■ ACTION ITEM
Exact repetition of every record is required.

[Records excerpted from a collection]

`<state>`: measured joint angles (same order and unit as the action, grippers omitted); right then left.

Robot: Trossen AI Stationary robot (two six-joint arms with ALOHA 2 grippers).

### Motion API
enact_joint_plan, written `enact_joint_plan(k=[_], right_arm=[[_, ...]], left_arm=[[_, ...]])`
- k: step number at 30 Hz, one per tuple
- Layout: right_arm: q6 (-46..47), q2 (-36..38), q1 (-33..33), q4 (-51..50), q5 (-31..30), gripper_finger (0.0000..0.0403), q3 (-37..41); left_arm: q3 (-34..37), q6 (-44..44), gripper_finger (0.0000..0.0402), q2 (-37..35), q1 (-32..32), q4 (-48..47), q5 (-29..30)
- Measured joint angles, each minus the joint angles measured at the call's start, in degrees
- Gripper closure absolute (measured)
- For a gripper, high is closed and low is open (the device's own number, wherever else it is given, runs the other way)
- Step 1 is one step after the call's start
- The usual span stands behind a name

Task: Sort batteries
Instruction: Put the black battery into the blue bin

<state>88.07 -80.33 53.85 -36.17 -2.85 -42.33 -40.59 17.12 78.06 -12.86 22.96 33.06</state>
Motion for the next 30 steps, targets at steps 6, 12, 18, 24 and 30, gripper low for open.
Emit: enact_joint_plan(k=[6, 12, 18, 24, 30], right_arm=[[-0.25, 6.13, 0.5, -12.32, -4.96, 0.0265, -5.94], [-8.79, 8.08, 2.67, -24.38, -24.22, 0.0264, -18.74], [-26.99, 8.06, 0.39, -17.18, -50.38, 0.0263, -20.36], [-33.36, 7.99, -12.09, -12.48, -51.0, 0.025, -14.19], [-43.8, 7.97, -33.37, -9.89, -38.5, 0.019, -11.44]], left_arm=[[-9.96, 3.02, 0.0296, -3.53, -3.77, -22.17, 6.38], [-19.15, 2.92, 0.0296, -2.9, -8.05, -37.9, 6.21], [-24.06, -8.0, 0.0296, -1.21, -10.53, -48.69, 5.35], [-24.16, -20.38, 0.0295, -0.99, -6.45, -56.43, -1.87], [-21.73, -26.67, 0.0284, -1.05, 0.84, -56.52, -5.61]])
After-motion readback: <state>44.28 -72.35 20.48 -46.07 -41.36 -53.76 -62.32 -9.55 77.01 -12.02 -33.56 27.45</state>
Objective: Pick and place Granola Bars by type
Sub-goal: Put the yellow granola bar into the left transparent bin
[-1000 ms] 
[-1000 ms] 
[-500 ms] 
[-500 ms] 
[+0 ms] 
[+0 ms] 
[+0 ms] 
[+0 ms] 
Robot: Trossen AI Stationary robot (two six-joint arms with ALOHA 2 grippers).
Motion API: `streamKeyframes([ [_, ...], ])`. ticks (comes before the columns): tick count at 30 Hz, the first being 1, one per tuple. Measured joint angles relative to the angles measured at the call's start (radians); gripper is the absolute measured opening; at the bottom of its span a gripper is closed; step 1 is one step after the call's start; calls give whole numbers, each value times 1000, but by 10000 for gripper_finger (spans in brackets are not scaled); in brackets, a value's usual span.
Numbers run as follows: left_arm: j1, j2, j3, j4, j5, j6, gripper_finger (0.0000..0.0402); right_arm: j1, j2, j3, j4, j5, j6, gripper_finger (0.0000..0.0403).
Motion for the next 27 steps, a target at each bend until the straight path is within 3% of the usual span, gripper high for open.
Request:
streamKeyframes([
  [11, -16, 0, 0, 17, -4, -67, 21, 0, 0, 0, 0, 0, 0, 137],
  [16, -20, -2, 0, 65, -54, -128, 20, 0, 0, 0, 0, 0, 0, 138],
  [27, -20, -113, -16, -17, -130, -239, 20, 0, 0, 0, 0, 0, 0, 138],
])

■ ANSWER FOR THE TASK
`<state>`: measured joint angles (same order and unit as the action, grippers omitted); right then left.

Robot: Trossen AI Stationary robot (two six-joint arms with ALOHA 2 grippers).

### Motion API
enact_joint_plan, written `enact_joint_plan(k=[_], right_arm=[[_, ...]], left_arm=[[_, ...]])`
- k: step number at 30 Hz, one per tuple
- Layout: right_arm: q6 (-46..47), q2 (-36..38), q1 (-33..33), q4 (-51..50), q5 (-31..30), gripper_finger (0.0000..0.0403), q3 (-37..41); left_arm: q3 (-34..37), q6 (-44..44), gripper_finger (0.0000..0.0402), q2 (-37..35), q1 (-32..32), q4 (-48..47), q5 (-29..30)
- Measured joint angles, each minus the joint angles measured at the call's start, in degrees
- Gripper closure absolute (measured)
- For a gripper, high is closed and low is open (the device's own number, wherever else it is given, runs the other way)
- Step 1 is one step after the call's start
- The usual span stands behind a name

Task: Sort batteries
Instruction: Put the black battery into the blue bin

<state>88.07 -80.33 53.85 -36.17 -2.85 -42.33 -40.59 17.12 78.06 -12.86 22.96 33.06</state>
Motion for the next 30 steps, targets at steps 6, 12, 18, 24 and 30, gripper low for open.
Emit: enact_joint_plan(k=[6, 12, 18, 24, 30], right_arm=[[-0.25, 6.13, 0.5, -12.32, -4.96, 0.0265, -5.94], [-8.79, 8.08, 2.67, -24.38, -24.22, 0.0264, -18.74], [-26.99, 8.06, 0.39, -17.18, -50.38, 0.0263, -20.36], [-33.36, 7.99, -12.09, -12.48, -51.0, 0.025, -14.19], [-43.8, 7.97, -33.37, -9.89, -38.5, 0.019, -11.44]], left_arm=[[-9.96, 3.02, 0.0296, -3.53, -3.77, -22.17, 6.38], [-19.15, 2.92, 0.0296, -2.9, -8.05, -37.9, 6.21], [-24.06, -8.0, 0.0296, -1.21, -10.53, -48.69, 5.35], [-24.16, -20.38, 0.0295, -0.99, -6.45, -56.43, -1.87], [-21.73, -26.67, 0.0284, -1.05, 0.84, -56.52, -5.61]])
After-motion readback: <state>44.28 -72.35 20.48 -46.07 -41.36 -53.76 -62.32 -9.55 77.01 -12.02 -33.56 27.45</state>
Objective: Pick and place Granola Bars by type
Sub-goal: Put the yellow granola bar into the left transparent bin
[-1000 ms] 
[-1000 ms] 
[-500 ms] 
[-500 ms] 
[+0 ms] 
[+0 ms] 
[+0 ms] 
[+0 ms] 
Robot: Trossen AI Stationary robot (two six-joint arms with ALOHA 2 grippers).
Motion API: `streamKeyframes([ [_, ...], ])`. ticks (comes before the columns): tick count at 30 Hz, the first being 1, one per tuple. Measured joint angles relative to the angles measured at the call's start (radians); gripper is the absolute measured opening; at the bottom of its span a gripper is closed; step 1 is one step after the call's start; calls give whole numbers, each value times 1000, but by 10000 for gripper_finger (spans in brackets are not scaled); in brackets, a value's usual span.
Numbers run as follows: left_arm: j1, j2, j3, j4, j5, j6, gripper_finger (0.0000..0.0402); right_arm: j1, j2, j3, j4, j5, j6, gripper_finger (0.0000..0.0403).
Motion for the next 27 steps, a target at each bend until the straight path is within 3% of the usual span, gripper high for open.
Request:
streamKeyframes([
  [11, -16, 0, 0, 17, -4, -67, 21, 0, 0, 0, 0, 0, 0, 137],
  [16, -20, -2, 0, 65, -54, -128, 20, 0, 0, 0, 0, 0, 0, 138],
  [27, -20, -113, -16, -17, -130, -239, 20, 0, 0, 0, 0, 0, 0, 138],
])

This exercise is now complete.